• [What needs to be done] Only the lines that hold the word "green" are wanted from this listing.

┄┄┄┄┄┄┄┄┄┄

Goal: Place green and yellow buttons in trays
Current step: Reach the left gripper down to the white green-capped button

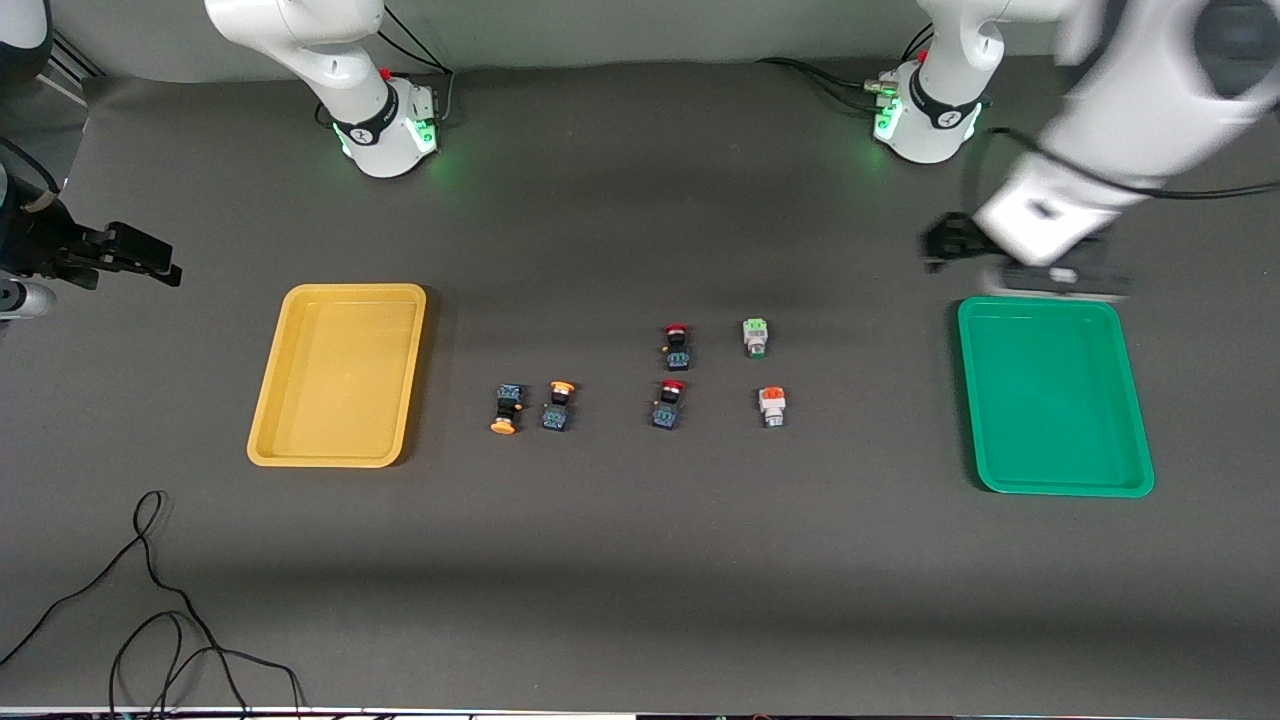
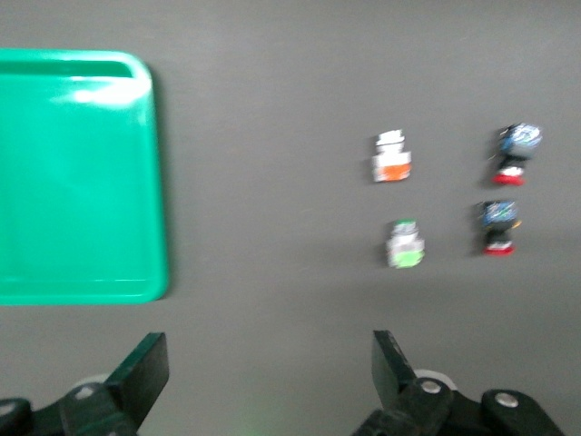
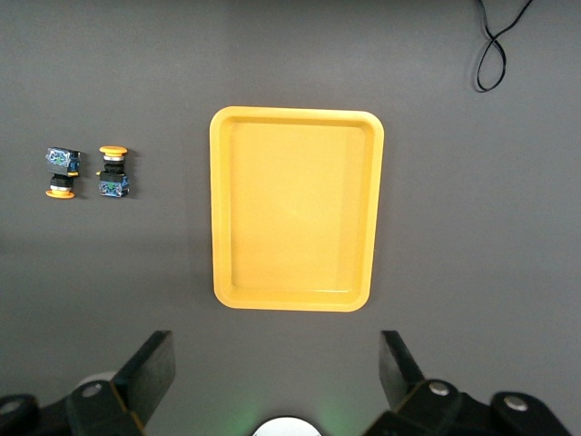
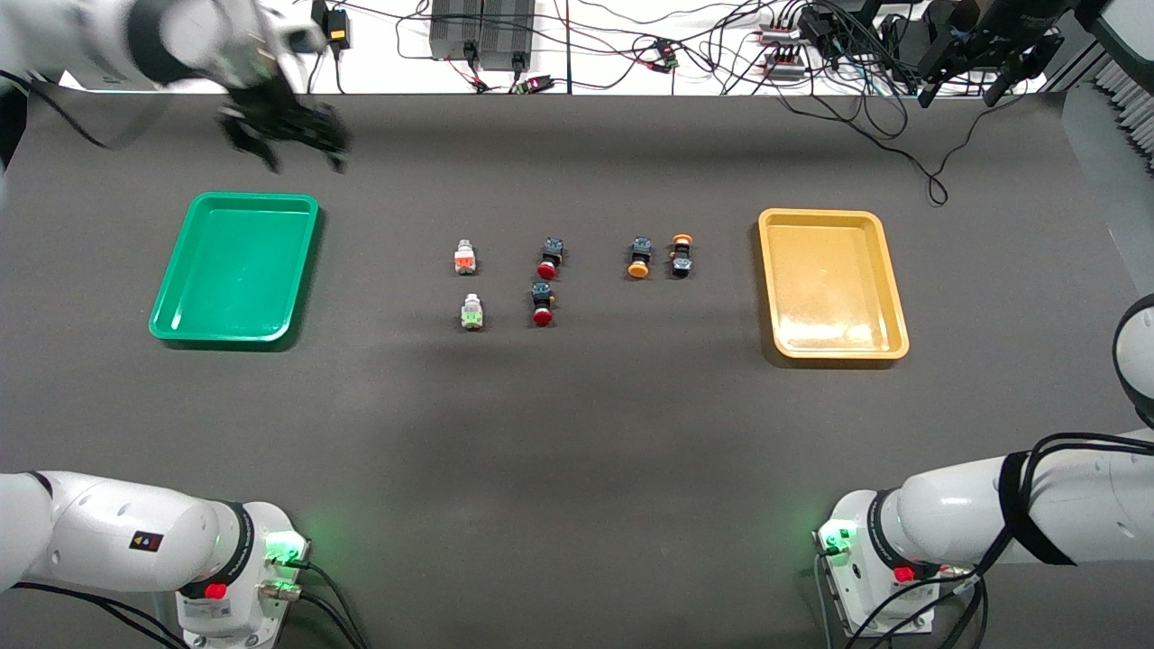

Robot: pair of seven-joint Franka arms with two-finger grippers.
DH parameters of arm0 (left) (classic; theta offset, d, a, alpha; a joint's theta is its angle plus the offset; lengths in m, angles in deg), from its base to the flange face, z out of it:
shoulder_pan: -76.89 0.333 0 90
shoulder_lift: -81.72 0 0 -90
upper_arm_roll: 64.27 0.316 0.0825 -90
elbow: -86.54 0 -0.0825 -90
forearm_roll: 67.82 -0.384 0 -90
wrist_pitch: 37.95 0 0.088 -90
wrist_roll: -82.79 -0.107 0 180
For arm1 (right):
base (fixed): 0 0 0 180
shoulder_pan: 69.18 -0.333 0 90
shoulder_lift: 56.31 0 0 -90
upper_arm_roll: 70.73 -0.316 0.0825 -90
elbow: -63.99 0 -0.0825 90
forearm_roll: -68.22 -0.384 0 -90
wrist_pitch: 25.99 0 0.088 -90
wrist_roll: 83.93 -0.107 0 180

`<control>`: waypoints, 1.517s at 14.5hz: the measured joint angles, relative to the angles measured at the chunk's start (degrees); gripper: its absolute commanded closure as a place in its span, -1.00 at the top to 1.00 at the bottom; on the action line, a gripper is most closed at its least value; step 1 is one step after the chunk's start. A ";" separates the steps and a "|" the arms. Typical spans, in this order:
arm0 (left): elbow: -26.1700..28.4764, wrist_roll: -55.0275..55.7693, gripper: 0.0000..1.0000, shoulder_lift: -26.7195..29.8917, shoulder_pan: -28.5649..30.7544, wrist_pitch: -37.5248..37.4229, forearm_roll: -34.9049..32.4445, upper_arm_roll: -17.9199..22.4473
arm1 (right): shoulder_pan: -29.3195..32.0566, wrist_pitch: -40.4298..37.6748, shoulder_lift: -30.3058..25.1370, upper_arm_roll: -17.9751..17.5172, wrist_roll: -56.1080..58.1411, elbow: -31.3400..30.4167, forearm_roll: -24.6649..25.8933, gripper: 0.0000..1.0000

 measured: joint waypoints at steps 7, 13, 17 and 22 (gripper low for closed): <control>4.88 20.70 1.00 -6.98 -13.97 11.56 -2.23 -3.11 | 0.02 0.00 0.00 0.19 0.00 0.01 -0.01 0.99; 6.51 21.06 1.00 -20.22 -14.17 23.84 -7.27 -2.39 | 0.03 -0.04 0.00 0.30 0.00 0.03 -0.01 0.99; 7.77 21.08 1.00 -30.38 -14.16 36.27 -8.42 -1.90 | 0.05 -0.09 -0.04 1.50 0.00 0.04 -0.01 0.99; 8.15 21.24 0.30 -33.41 -14.24 40.22 -9.52 -1.83 | -0.14 -0.21 -0.04 1.78 -0.49 0.00 -2.64 0.99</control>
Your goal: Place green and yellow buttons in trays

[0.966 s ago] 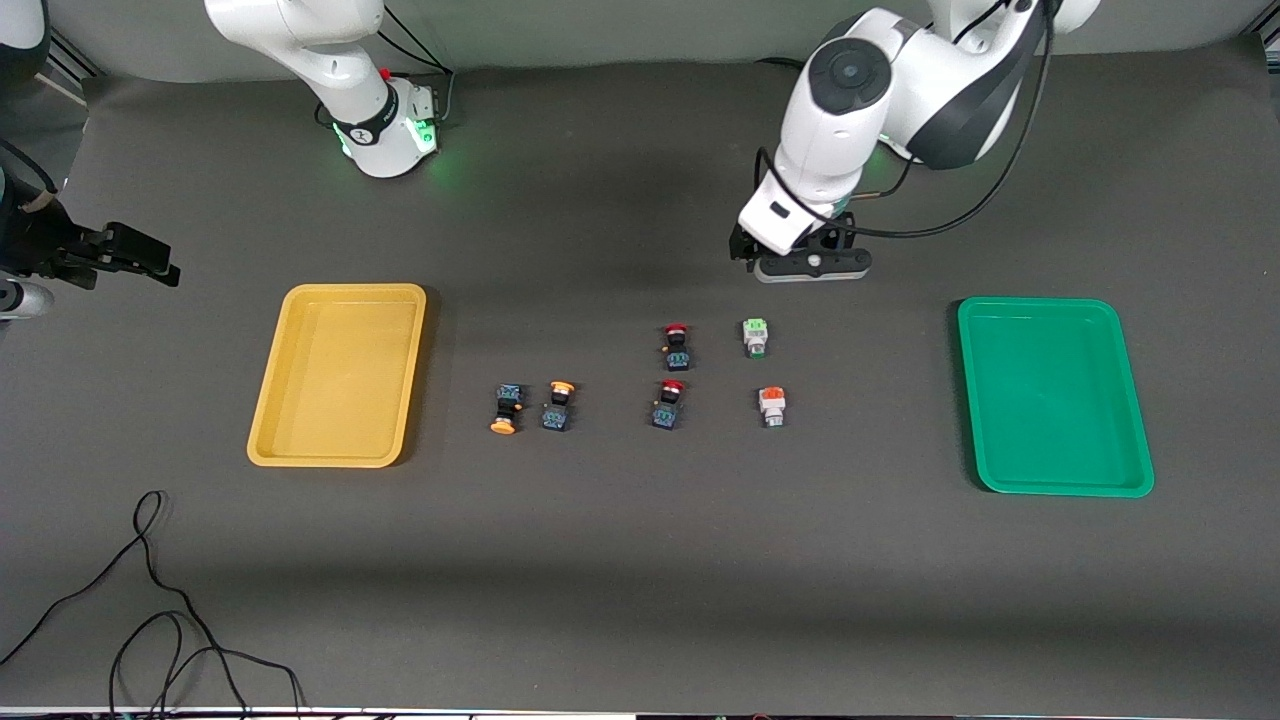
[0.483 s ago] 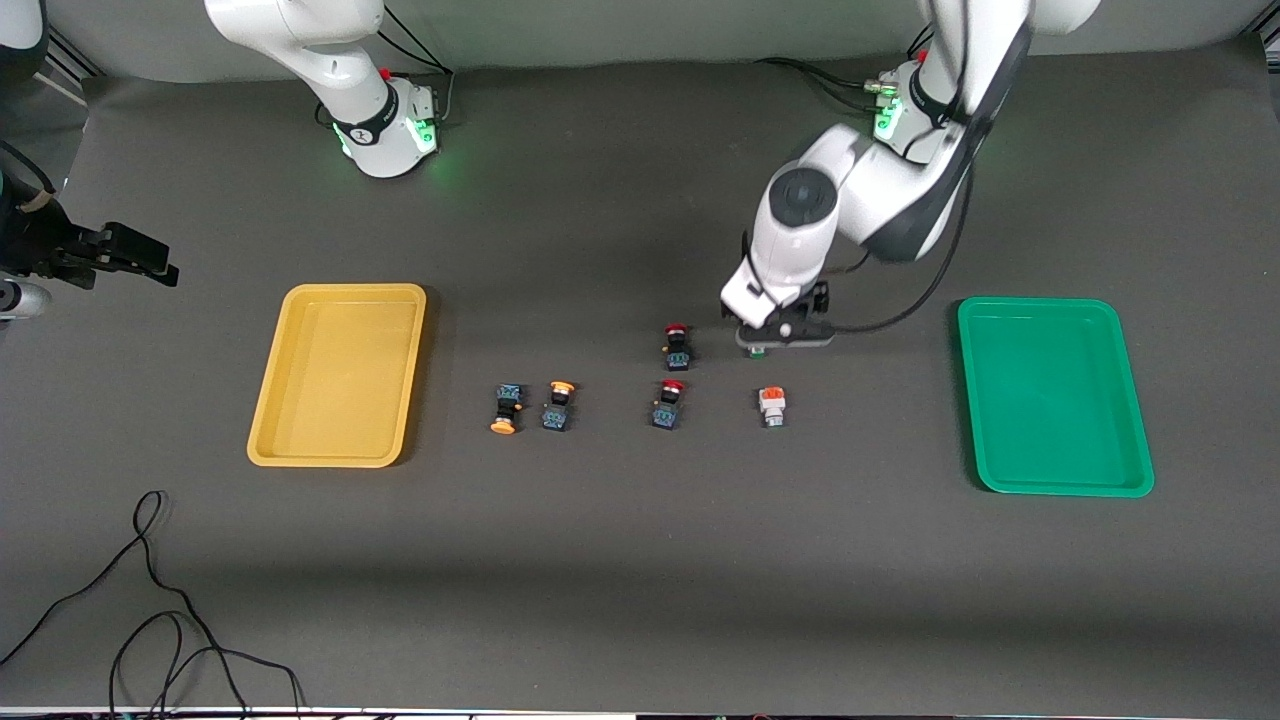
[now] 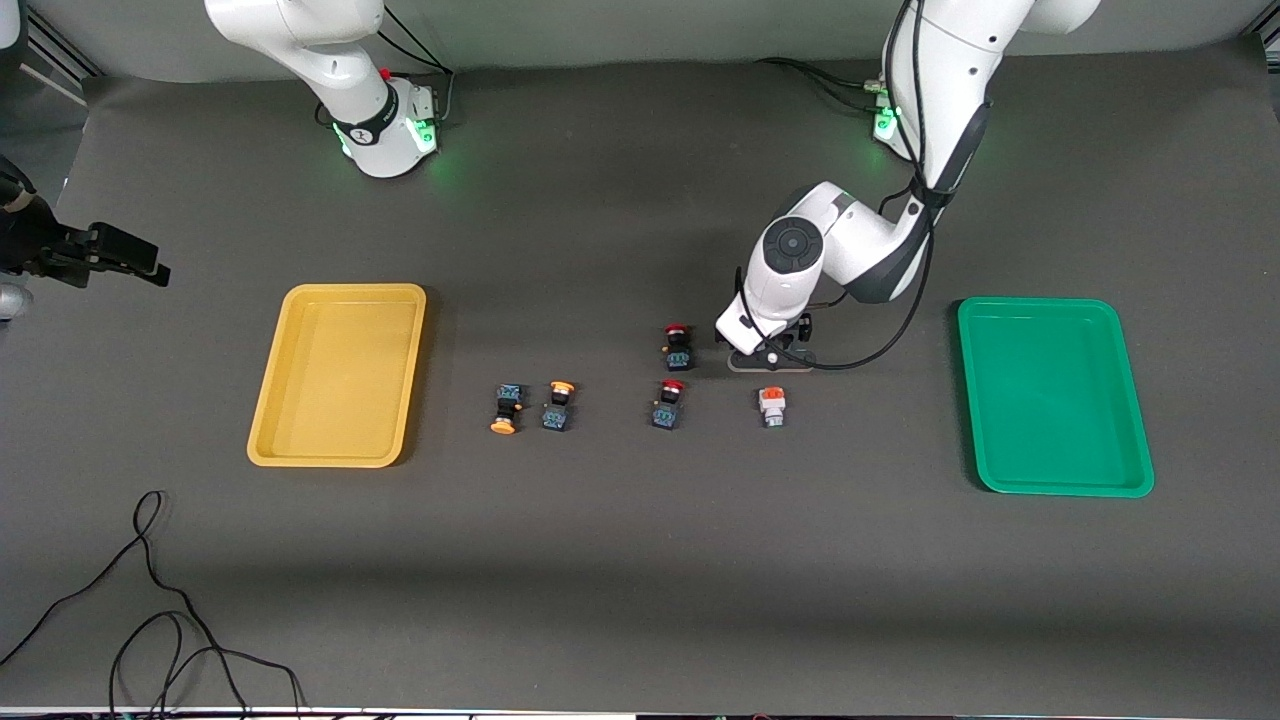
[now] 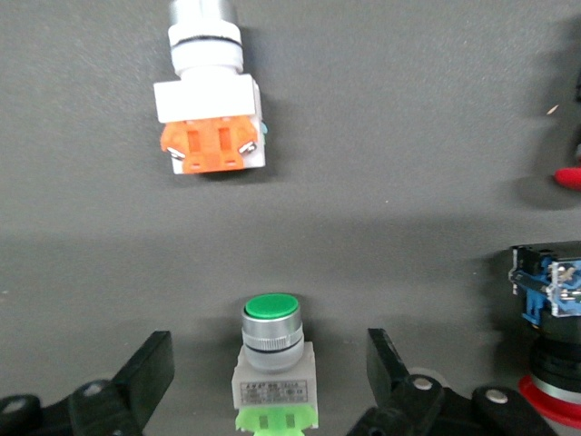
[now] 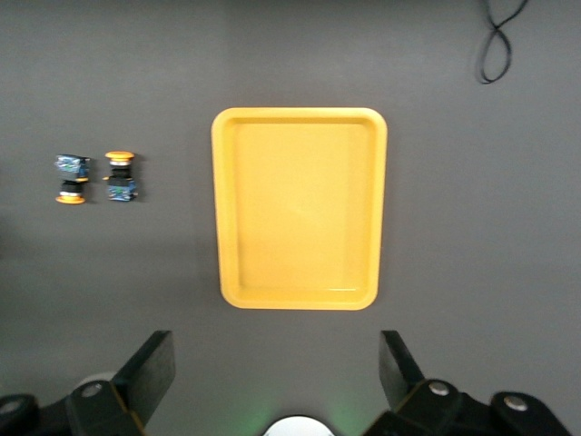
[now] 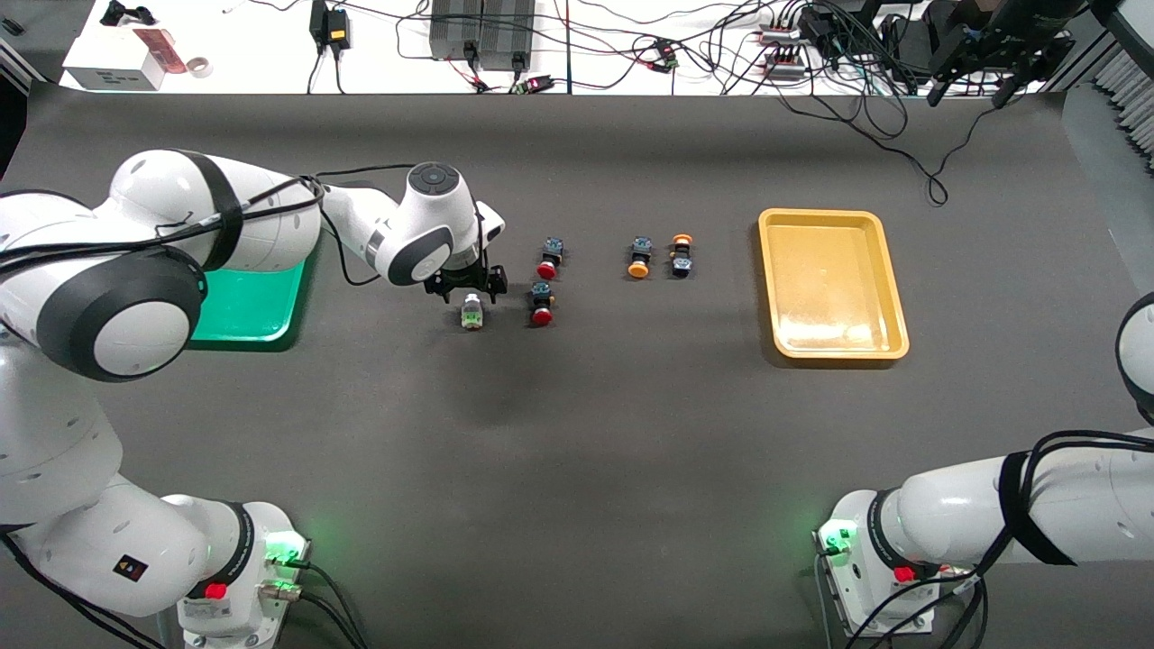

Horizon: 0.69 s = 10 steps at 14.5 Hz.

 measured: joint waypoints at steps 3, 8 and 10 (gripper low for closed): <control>0.05 1.61 -0.38 -0.93 -0.31 0.36 -0.05 -0.08 | -4.13 0.11 0.42 -0.47 -6.50 -0.11 -0.97 0.99; -0.39 3.42 -0.55 -0.47 -0.18 0.21 -0.08 0.12 | -16.55 6.74 5.30 -1.04 -22.35 -1.67 -1.17 0.96; -2.54 3.74 -0.58 2.50 1.27 -3.95 -0.07 0.30 | -18.84 13.26 8.18 -1.03 -26.45 -3.80 -2.62 0.95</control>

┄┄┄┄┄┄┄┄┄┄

• [Answer section]
Goal: Place green and yellow buttons in trays
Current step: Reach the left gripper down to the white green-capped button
Your goal: Place green and yellow buttons in trays

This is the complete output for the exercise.